If your spouse has committed adultery and you are ending your marriage as a result, it’s important to understand exactly how their infidelity will and will not affect your legal proceedings.

In Pennsylvania, divorce proceedings address several issues. There is the distribution of property, the question of whether the spouse who has lower income will be eligible for alimony (and how much), child custody, and child support.  No matter how outraged you may be over your spouse’s cheating, it will not impact the way that your assets are divided.  It can, however, play a role in the amount of alimony that they receive or have to pay, as adultery is considered misconduct in the eyes of the court. Infidelity will only have an impact on custody if the court deems that the adultery has had a negative impact on the children.

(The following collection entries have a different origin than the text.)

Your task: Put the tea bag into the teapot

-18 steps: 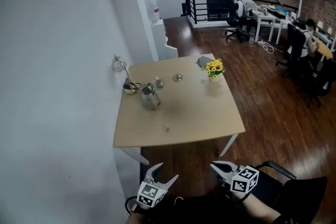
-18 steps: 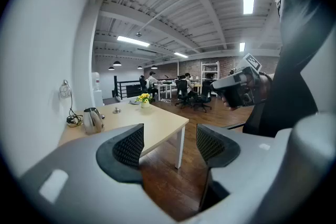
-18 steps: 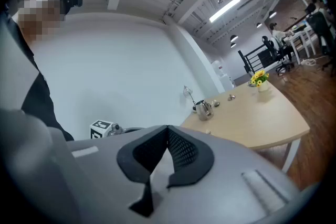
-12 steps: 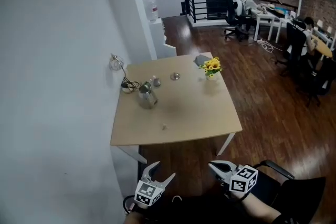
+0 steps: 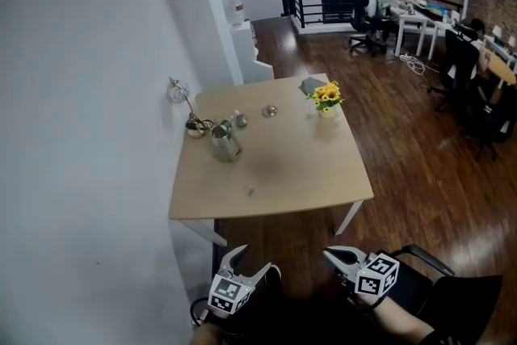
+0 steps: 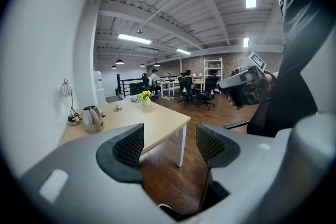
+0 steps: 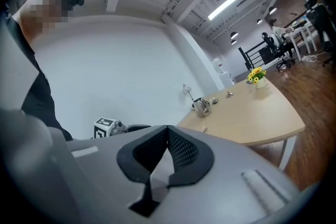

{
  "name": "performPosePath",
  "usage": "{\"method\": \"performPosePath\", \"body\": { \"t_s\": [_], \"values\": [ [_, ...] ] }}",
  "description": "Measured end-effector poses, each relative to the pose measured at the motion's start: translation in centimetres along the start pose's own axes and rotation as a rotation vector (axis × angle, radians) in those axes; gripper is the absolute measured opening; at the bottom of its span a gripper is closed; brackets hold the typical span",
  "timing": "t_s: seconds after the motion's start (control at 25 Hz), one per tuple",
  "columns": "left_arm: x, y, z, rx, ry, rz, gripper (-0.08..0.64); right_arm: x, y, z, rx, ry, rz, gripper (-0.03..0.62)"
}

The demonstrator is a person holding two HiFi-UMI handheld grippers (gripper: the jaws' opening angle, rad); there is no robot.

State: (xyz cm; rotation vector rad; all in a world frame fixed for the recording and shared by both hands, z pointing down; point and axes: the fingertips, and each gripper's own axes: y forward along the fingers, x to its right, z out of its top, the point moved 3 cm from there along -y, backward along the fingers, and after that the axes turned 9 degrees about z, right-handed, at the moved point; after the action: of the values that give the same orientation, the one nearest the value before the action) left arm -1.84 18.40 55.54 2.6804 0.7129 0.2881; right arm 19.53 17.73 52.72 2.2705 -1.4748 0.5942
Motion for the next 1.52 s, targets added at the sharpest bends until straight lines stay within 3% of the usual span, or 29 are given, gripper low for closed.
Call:
{"method": "performPosePath", "body": {
  "t_s": [0.24, 0.48, 1.04, 1.52],
  "values": [
    [-2.0, 2.3, 0.1, 0.0, 0.004, -0.008, 0.308, 1.9, 1.8, 0.9, -0.005, 0.001, -0.002, 0.008],
    [-6.6, 6.4, 0.4, 0.007, 0.001, -0.026, 0.308, 5.0, 5.9, 3.4, -0.008, -0.016, -0.009, 0.008],
    [-22.2, 18.2, 0.6, -0.055, -0.001, -0.154, 0.308, 16.2, 21.8, 12.1, 0.016, 0.016, -0.065, 0.008],
    [-28.4, 23.5, -0.2, -0.086, -0.003, -0.169, 0.308, 20.2, 27.8, 15.6, 0.006, -0.053, -0.096, 0.008]
  ]
}}
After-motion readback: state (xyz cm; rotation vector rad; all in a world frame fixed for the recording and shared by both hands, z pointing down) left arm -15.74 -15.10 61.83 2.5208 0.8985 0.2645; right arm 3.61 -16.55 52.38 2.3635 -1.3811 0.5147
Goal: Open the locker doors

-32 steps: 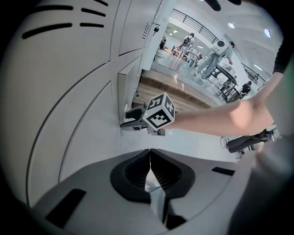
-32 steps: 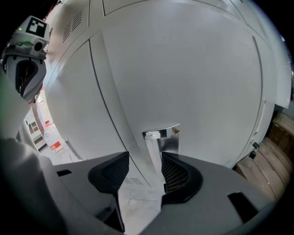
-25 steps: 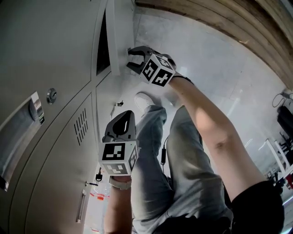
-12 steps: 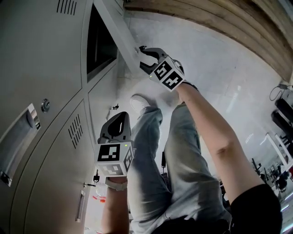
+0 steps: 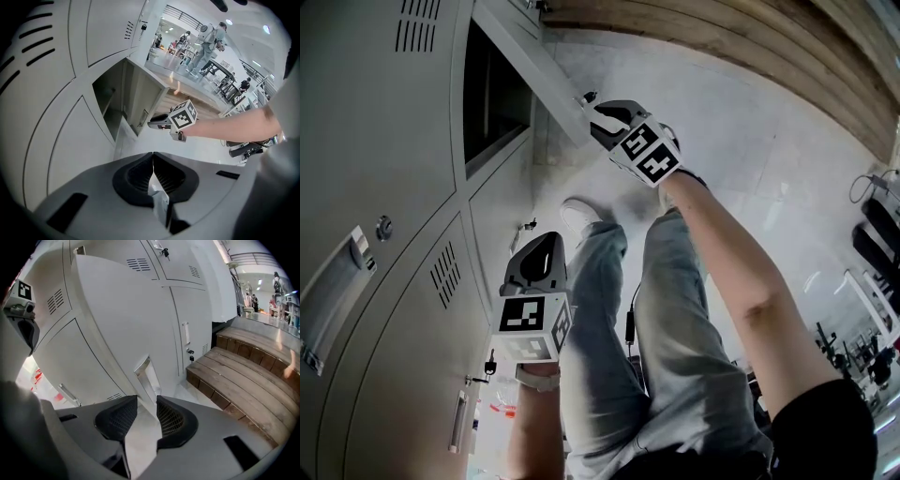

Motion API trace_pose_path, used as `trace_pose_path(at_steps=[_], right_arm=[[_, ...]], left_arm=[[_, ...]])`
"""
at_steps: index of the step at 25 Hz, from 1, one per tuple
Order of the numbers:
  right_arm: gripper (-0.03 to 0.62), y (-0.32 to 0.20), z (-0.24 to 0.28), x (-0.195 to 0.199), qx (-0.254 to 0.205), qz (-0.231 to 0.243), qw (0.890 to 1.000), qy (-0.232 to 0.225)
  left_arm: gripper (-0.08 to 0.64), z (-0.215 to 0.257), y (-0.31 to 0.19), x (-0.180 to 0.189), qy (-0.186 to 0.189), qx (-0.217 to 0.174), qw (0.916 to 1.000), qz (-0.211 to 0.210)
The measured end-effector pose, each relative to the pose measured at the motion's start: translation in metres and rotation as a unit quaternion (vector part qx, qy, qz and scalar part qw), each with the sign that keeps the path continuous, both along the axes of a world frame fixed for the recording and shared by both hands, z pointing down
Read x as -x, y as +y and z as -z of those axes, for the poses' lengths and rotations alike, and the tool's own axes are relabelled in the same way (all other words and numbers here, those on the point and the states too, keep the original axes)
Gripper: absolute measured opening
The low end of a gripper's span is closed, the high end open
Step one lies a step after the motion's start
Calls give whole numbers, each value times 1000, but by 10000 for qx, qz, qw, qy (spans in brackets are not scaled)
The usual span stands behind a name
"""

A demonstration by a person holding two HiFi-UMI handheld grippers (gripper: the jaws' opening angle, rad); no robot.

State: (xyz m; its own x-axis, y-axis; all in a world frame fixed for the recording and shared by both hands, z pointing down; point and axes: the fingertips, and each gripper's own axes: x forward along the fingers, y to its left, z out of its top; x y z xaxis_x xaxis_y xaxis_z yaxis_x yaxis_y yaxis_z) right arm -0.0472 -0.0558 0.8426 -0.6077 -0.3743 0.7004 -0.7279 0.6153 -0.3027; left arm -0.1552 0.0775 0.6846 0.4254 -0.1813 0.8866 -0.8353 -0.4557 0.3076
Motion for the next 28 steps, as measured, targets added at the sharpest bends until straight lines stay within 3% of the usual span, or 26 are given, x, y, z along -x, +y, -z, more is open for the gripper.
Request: trace_pose_path(at_steps=[12, 18, 28], right_arm=[[155, 2, 0, 9, 18, -153, 9999, 69], [149, 8, 6, 15, 11, -193, 9998, 69], [150, 67, 27, 63, 142, 818, 9965, -102]], left_arm=[[20, 1, 10, 0, -20, 26, 10000, 35], [20, 9, 26, 7, -84, 59, 9995, 312], [20, 25, 80, 18, -227, 213, 9908, 1317]])
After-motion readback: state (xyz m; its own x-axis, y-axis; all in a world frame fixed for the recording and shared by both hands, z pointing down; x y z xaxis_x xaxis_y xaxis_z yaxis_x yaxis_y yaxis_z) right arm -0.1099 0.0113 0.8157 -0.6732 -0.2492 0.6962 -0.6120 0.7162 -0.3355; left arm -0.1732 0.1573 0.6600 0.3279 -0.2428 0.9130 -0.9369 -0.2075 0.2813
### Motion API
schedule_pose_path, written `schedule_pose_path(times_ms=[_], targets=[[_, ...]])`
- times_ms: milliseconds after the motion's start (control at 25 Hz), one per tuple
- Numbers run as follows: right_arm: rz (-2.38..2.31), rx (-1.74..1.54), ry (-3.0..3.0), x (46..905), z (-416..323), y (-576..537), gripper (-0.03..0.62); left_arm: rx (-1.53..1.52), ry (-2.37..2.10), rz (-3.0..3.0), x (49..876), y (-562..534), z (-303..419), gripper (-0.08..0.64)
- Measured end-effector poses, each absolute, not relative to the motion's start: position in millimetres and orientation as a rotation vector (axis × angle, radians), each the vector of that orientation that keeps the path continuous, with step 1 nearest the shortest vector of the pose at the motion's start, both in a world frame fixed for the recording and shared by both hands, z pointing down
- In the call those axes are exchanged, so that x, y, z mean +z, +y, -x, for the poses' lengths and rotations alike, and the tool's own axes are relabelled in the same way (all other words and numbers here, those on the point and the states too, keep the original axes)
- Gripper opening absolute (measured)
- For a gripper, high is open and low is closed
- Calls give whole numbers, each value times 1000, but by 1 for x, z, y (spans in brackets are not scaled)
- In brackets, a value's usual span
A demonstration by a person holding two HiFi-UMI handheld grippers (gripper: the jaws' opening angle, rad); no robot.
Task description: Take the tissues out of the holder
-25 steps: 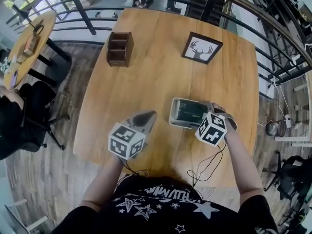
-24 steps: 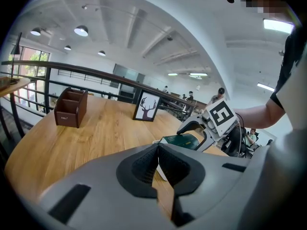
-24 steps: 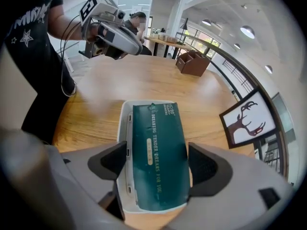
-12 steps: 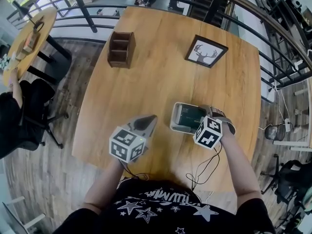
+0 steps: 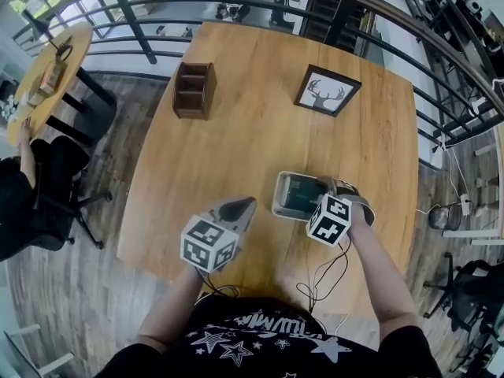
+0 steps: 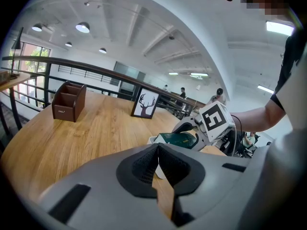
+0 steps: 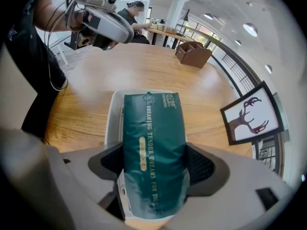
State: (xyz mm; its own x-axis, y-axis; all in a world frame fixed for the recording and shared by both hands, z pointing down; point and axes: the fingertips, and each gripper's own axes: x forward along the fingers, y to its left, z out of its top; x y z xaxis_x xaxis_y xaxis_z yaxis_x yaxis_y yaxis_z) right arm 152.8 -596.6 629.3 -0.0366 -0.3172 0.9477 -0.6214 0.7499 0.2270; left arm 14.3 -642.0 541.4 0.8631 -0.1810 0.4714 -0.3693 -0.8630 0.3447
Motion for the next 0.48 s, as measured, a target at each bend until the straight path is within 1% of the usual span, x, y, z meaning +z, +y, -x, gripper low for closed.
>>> schedule_pose_path(times_ms=[480], targets=[[-876, 271, -1681, 609, -155, -588, 362, 581, -444, -2653, 521, -613, -6, 14]])
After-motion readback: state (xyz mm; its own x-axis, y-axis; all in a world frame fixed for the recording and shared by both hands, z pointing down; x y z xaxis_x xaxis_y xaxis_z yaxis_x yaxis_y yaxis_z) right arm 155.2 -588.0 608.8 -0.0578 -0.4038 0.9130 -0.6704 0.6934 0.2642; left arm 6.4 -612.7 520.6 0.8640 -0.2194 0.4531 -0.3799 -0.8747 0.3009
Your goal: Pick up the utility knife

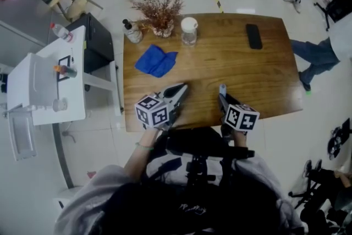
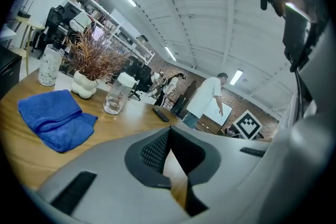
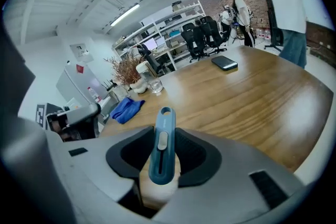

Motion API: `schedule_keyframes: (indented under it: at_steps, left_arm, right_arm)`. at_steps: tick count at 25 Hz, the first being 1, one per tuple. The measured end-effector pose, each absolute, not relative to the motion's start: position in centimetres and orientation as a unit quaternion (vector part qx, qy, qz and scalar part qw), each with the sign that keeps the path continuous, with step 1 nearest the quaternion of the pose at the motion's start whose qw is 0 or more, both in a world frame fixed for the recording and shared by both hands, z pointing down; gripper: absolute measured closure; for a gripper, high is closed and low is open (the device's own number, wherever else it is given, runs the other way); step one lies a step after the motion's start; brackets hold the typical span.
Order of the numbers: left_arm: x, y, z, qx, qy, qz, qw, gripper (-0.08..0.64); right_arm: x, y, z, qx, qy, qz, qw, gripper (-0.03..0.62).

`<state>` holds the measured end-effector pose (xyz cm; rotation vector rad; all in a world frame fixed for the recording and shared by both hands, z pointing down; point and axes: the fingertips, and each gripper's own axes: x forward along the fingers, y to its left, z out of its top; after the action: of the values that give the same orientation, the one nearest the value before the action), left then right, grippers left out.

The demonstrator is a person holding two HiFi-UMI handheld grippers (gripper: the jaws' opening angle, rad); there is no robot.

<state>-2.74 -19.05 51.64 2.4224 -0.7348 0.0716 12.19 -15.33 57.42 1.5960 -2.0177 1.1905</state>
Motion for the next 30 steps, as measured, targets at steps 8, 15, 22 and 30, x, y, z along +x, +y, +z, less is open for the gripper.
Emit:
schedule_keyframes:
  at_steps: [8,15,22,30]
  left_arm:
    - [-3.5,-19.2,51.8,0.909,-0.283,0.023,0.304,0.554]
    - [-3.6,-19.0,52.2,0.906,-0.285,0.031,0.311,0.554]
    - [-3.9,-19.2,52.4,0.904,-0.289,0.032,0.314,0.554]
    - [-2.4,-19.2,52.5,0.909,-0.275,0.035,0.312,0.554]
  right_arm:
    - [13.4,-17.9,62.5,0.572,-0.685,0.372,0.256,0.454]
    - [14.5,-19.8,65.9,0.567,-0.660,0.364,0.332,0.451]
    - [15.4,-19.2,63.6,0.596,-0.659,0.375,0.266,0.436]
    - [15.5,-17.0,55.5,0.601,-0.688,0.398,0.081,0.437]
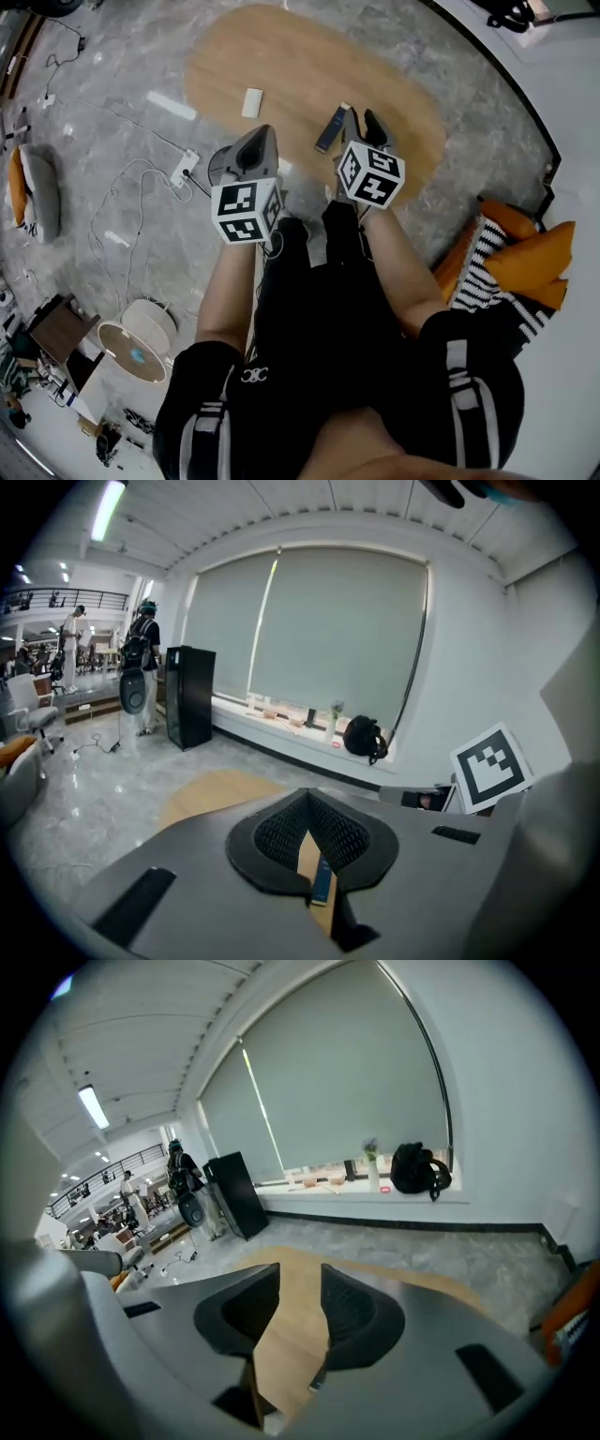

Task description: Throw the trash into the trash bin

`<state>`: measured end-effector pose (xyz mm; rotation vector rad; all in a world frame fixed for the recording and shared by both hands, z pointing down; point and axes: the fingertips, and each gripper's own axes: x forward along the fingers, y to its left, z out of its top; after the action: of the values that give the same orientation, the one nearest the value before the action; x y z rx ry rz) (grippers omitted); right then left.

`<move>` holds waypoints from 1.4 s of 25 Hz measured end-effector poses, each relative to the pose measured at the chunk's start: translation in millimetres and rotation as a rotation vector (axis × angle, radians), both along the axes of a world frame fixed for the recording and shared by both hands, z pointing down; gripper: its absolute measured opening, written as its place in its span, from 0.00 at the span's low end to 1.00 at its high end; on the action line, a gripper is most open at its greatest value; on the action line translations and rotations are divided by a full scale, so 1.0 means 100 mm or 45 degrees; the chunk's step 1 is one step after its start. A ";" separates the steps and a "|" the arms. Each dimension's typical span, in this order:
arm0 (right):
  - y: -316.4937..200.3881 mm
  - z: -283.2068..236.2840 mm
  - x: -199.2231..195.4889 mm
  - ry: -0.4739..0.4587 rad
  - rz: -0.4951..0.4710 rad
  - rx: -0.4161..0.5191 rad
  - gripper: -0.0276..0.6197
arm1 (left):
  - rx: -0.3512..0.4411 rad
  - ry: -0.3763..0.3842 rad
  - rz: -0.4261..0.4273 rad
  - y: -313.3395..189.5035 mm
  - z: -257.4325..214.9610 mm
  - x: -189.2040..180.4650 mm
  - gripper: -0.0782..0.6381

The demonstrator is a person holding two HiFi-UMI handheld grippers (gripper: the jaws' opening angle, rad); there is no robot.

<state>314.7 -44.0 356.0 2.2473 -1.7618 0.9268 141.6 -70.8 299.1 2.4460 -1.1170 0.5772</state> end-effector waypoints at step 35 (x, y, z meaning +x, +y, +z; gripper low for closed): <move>0.03 2.72 -0.27 -0.187 0.055 -0.384 0.33 | -0.317 -0.045 -0.019 0.04 3.04 -0.28 0.12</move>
<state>287.6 -40.6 628.1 2.0781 -1.5097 1.2990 113.3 -66.6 602.8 2.2204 -1.0094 0.7122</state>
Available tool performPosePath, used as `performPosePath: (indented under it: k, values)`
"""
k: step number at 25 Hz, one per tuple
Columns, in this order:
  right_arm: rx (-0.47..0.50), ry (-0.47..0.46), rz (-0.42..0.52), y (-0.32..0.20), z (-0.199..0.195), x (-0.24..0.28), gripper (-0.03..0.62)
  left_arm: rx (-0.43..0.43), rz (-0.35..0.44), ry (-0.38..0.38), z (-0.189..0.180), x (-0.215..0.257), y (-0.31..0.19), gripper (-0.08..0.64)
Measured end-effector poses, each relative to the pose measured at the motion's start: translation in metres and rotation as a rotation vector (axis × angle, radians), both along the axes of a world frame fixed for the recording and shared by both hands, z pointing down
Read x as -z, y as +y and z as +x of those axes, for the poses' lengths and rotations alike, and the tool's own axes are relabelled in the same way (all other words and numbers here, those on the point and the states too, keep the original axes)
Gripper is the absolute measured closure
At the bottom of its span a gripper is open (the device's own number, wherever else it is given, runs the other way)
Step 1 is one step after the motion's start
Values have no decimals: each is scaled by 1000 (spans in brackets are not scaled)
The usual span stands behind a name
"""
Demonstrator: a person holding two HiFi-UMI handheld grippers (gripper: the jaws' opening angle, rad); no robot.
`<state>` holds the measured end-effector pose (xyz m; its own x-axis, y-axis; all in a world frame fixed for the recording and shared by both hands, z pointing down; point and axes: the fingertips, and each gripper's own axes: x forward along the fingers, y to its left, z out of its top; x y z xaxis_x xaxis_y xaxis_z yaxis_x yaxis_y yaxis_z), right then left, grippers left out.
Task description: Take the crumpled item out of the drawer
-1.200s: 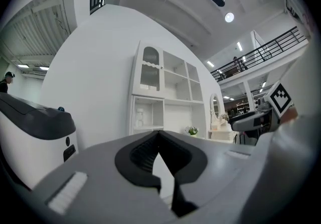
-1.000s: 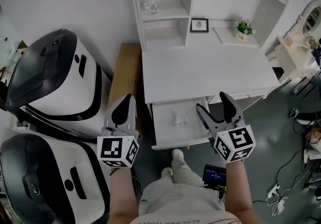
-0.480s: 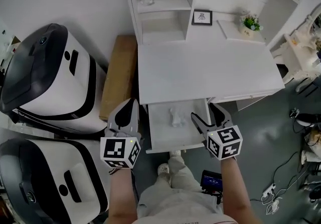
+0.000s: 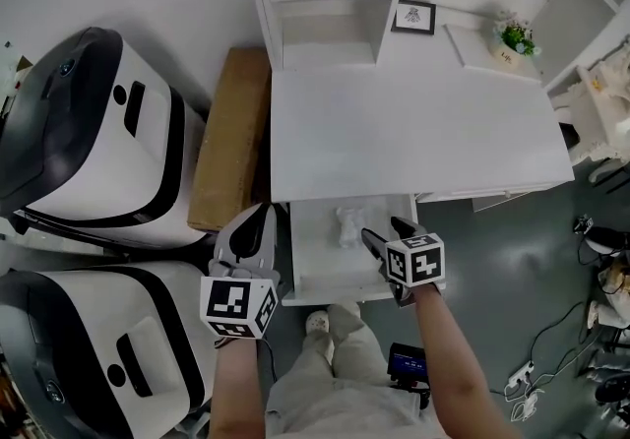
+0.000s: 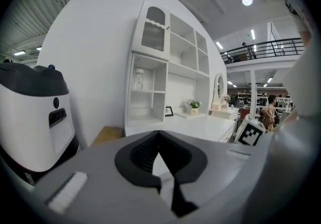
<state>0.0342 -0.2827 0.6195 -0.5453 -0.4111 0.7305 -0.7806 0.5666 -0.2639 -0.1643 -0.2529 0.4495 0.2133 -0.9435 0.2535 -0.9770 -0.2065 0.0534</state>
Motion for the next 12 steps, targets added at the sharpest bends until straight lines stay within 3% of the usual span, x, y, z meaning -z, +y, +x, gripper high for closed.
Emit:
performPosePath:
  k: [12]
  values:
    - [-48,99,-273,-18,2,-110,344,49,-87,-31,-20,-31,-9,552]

It will not play a role in the support that either spouses is required to provide or is entitled to receive on behalf of their children’s care.

Though the amount of alimony that a spouse has to pay or will receive can be impacted by adultery, alimony is not paid in perpetuity, and it is not always provided. If the lower income spouse does get awarded alimony, it is often expected that they will work to improve their financial situation, though that does not always happen.

Many spouses that have been cheated on are so angry and hurt by the betrayal that they have suffered that they want to use it as a weapon in the course of the divorce. Whether this is effective or not will often depend upon the judge in the case and your financial situation. If you do want to argue against your spouse receiving any alimony – or having to pay more alimony – as a result of cheating, you will need to provide some type of proof that it happened, though this does not need to specifically show intercourse. Hotel receipts, photos, phone records and text messages are often enough.